On Friday, the restored structure at 407 Holbrook Street was dedicated as the Williams Community Resource Center.
The house was constructed by an African American brick mason and craftsman. It was also the home of a prominent African American family active in the local civil rights movement.
Jerry Williams Jr. is a local attorney who spoke on behalf of the Williams family. Williams’ grandfather, Robert Allen, built the house in 1910.
In 2011, the Danville Redevelopment and Housing Authority bought the property at an auction. The house was restored through an African American civil rights grant provided by the National Park Service.
The restoration converted the vacant single-family dwelling into a mixed-use structure with two dwelling units on the upper level and a conference room, two offices, and an exhibit hall on the lower level. The exhibit hall will be used to display items of significance to the Williams family and the local civil rights movement.
The Danville chapter of the NAACP will occupy the lower level office.
Jerry William Jr.’s father, Jerry Lee Williams Sr., served as an attorney for the local chapter of the NAACP. The historical roots of the neighborhood and the role the Williams family played a large part in the civil rights movement.

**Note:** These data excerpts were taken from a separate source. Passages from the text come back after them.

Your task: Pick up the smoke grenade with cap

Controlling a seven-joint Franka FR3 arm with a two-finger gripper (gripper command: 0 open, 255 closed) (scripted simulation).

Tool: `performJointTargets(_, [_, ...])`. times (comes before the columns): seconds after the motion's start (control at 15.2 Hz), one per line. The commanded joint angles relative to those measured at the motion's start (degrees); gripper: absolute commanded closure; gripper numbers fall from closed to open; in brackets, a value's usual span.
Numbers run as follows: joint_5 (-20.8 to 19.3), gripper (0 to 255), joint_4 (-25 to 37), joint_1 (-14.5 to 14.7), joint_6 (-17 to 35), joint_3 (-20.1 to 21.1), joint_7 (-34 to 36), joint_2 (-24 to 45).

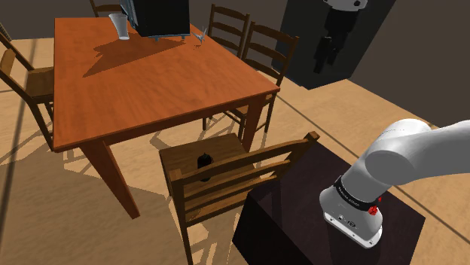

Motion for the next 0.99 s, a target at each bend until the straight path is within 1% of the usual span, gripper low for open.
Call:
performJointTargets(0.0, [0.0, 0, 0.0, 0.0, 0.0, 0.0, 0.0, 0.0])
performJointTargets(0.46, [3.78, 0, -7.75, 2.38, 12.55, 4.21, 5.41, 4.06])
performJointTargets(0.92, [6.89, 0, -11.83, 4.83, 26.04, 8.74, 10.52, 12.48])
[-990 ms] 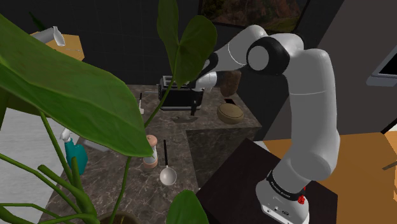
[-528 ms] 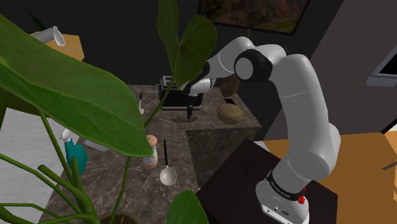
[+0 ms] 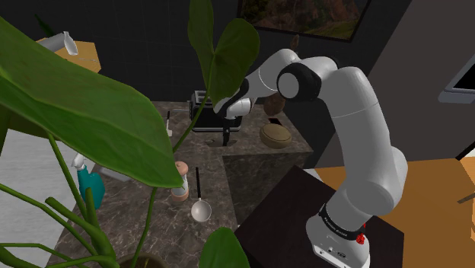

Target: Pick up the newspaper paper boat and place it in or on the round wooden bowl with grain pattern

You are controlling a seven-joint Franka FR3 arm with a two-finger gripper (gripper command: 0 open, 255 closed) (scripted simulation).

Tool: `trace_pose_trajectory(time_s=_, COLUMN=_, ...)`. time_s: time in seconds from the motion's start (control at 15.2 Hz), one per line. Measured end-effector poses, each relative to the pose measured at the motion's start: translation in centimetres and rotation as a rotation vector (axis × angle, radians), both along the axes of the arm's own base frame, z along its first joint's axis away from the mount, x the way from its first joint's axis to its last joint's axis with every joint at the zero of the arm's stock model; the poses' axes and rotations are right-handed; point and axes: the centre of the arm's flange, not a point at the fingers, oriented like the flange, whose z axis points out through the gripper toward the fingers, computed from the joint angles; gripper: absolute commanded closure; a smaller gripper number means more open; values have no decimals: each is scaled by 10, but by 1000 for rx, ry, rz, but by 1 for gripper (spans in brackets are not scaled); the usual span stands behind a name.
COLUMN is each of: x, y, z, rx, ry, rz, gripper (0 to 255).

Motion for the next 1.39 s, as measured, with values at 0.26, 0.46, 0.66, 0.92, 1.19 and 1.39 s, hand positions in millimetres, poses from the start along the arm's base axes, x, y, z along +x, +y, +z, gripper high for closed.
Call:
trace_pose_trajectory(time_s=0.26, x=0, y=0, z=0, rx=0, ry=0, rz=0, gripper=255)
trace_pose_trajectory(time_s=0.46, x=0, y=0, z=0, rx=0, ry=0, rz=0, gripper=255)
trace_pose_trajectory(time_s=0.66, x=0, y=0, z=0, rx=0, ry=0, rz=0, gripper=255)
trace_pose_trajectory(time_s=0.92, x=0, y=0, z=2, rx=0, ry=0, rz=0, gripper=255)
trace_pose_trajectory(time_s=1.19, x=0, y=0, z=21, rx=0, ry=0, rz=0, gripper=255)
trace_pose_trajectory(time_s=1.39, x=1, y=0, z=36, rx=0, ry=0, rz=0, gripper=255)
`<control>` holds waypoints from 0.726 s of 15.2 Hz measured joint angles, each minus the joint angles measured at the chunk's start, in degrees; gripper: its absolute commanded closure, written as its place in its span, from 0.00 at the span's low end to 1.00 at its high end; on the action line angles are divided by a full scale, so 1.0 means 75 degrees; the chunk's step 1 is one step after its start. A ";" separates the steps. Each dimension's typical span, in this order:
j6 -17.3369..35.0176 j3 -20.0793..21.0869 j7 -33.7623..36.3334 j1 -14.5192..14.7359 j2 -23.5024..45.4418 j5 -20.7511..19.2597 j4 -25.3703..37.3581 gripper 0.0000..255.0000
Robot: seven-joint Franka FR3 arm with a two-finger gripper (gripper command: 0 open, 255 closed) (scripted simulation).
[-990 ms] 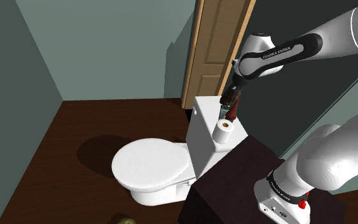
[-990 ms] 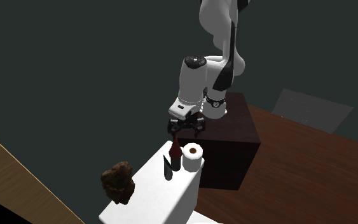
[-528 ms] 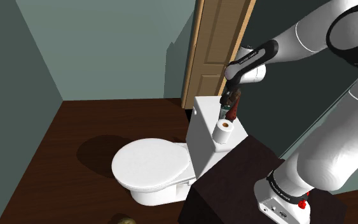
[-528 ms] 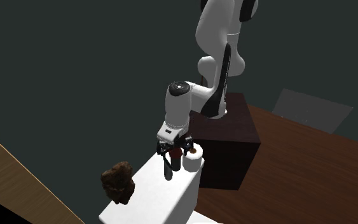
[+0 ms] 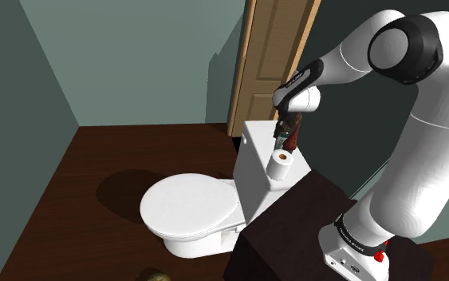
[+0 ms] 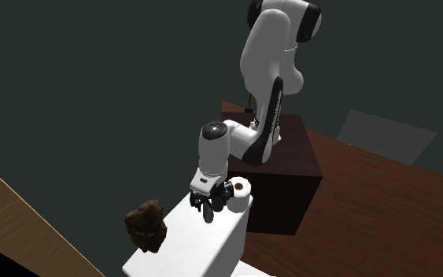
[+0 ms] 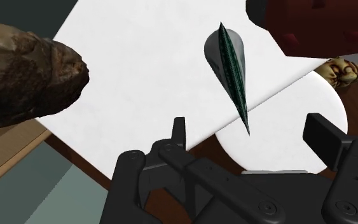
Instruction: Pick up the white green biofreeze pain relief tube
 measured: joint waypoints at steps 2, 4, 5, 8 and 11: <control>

The Holbrook-Ross Historic District was the first African-American professional neighborhood in Danville. Many of the homes were listed in the Green Book, which was a guide that listed safe places for African American travelers during racial segregation.
According to a press release, the center was created to serve as “a location open to the public where the past, present, and future of African American civil rights can be displayed, discussed and advanced.”